Here are some samples of things you can do in a datamodel, including some from C-ROADS:
GDP per cap[country]:=gdp[country]/population[country]
CO2 emissions[country]:=kton CO2 emissions[country]*tonC per kTonC
Switch to log scale:
log GDP per cap[country]:=LOG(GDP per cap[country],10)
Recenter data points on their intervals:
GDP := TIME SHIFT( EOY GDP, half a year)
This is necessary because reported data often represents the endpoint or accumulation over a period. For example, 1996 GDP means the accumulation over all of 1996, and is probably best placed at 1996.5 (depending on what you’re doing with it). 2005 inventory might mean inventory at the end of 2005. However, in a model, year X means Jan. 1st of X, or 1996.0 and 2005.0, especially if the time step is less than a year.
Subtract a computed mean:
HADCRUT3 anomaly vs 1990=IF THEN ELSE(HADCRUT3 anomaly=:NA:,:NA:,HADCRUT3 anomaly-HADCRUT3 mean 1990)
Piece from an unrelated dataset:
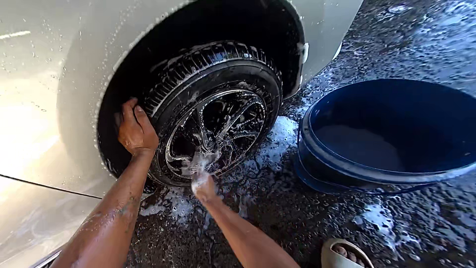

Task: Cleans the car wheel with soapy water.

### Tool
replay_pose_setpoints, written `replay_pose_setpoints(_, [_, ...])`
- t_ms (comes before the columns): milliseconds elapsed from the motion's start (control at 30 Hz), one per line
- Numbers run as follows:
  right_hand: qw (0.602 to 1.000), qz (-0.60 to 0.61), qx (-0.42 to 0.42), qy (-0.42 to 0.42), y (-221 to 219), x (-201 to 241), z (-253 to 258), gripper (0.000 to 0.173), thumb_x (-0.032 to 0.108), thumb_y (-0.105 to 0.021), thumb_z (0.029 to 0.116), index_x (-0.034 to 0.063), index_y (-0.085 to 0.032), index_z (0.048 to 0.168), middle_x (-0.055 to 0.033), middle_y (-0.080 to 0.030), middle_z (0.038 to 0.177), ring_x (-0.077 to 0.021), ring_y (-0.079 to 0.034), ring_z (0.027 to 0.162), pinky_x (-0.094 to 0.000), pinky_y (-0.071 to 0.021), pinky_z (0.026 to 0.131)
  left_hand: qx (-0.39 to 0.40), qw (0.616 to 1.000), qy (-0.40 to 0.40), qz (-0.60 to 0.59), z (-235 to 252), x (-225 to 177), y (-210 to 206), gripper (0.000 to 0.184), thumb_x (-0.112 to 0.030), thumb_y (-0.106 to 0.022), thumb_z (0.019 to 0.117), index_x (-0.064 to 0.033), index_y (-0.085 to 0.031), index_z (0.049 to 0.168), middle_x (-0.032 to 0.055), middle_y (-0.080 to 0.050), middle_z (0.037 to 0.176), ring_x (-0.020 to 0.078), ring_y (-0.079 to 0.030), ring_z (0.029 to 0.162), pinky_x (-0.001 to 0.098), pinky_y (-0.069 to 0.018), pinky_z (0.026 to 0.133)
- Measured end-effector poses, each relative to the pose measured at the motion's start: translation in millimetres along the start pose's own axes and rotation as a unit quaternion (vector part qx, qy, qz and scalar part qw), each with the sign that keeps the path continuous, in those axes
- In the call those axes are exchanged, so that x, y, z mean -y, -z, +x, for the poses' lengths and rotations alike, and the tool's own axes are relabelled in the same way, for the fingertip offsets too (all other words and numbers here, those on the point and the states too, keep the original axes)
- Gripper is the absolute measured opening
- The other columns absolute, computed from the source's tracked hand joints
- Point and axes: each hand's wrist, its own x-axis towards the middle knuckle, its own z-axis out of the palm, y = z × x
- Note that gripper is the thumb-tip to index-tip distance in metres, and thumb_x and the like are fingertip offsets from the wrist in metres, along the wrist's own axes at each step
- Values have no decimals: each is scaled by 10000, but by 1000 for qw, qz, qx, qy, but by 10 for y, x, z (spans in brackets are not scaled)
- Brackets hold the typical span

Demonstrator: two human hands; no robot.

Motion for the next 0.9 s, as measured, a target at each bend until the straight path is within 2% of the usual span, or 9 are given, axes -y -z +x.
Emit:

HADCRUT3 mean 1990= INITIAL(GET DATA MEAN(HADCRUT3 anomaly,y1980,y1999))
HADCRUT3 anomaly :RAW::=GET XLS DATA(‘?Data Comparison’,’T HADCRUT3′,’a’,’n1′)
Notice that this is tricky: the mean-centered variable HADCRUT3 anomaly vs 1990 can’t be a data equation, so it includes the test for HADCRUT3 anomaly=:NA: to ensure that it only generates values where the original series has values. That in turn requires use of the :RAW: keyword in the original series. Notice also that the GET DATA MEAN function is wrapped in an INITIAL statement, because it’s slow to execute and only needs to happen once.
There are lots of other tricks, but I’ll have to save those for another day.